Since the financial crisis, investors have poured nearly half a trillion dollars into liquid alternative strategies – typically mutual funds and ETFs that deploy non-traditional strategies once reserved for large institutional investors.i These vehicles offer the potential for diversification, downside risk mitigation and attractive risk-adjusted returns with the transparency and daily liquidity many investors desire. Liquid alternatives have been a democratizing force for investors, and we believe today’s market environment arguably has only made them more attractive.

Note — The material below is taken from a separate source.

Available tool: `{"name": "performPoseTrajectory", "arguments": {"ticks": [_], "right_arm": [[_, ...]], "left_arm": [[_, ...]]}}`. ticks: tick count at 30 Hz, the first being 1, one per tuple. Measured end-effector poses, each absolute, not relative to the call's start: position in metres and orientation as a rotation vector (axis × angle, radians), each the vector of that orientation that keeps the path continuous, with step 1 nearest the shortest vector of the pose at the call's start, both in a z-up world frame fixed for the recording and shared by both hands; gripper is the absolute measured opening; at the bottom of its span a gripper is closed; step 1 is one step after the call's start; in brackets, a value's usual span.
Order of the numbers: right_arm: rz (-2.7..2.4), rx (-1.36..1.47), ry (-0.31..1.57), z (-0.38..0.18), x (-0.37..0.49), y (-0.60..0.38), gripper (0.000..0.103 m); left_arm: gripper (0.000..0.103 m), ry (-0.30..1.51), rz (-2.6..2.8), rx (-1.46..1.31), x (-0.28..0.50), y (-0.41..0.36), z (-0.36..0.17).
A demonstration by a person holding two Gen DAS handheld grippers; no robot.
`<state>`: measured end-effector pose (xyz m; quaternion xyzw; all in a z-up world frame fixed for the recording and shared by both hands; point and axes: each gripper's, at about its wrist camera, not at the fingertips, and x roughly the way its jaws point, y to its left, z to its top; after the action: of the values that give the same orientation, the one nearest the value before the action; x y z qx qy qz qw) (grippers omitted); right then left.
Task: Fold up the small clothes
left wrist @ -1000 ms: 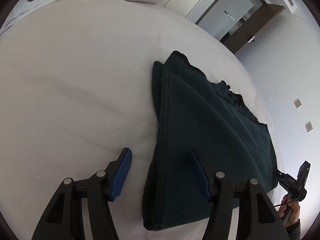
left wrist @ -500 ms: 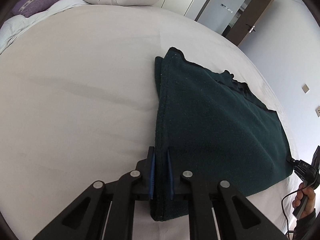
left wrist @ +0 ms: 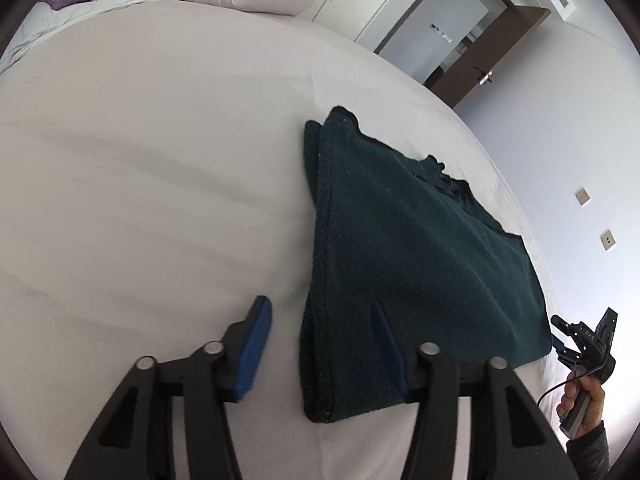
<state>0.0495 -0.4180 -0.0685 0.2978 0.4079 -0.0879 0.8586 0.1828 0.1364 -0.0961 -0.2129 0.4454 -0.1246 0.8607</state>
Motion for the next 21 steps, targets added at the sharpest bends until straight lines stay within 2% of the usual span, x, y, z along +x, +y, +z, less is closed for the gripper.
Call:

Yet implementing liquid alternatives in portfolios presents a complex set of challenges as risk, return and fee profiles vary widely across strategies. In the pages that follow, we present an overview of liquid alternative strategies and considerations for their implementation in portfolios.

Liquid alternatives: A search for returns and diversification

Typically packaged as mutual funds or ETFs, liquid alternatives bring many nontraditional investment strategies once reserved for large institutional investors to a broader investor base. Assets in U.S. liquid alternative strategies have jumped from less than $100 billion in 2008 to more than $500 billion at the end of 2014,ii with potential for continued growth ahead. Their popularity reflects the turbulence many investors endured with traditional stock and bond portfolios in recent decades, as well as muted forward-looking return expectations for these asset classes.

The experiences of the past two decades left many investors searching for additional sources of return and diversification. They learned, often the hard way, that the majority of their portfolio’s return and risk had been driven by equities, an asset class prone to significant drawdowns. Although a traditional 60/40 portfolio has a 60% capital allocation to equities, risk is driven almost entirely by equities given that equities are much more volatile than bonds. While this can lead to strong performance during equity bull markets, as has been the case in the U.S. since 2009, it can also leave portfolios exposed to severe drawdowns (see Figure 1).

Liquid Alternatives

At the same time, unstable correlations across many assets have left investors with fewer reliable portfolio diversifiers. For example, the sharp increase in the correlation of stocks and bonds during 2013’s “Taper Tantrum” left many investors concerned about the ability of fixed income allocations to diversify their portfolio’s equity risk.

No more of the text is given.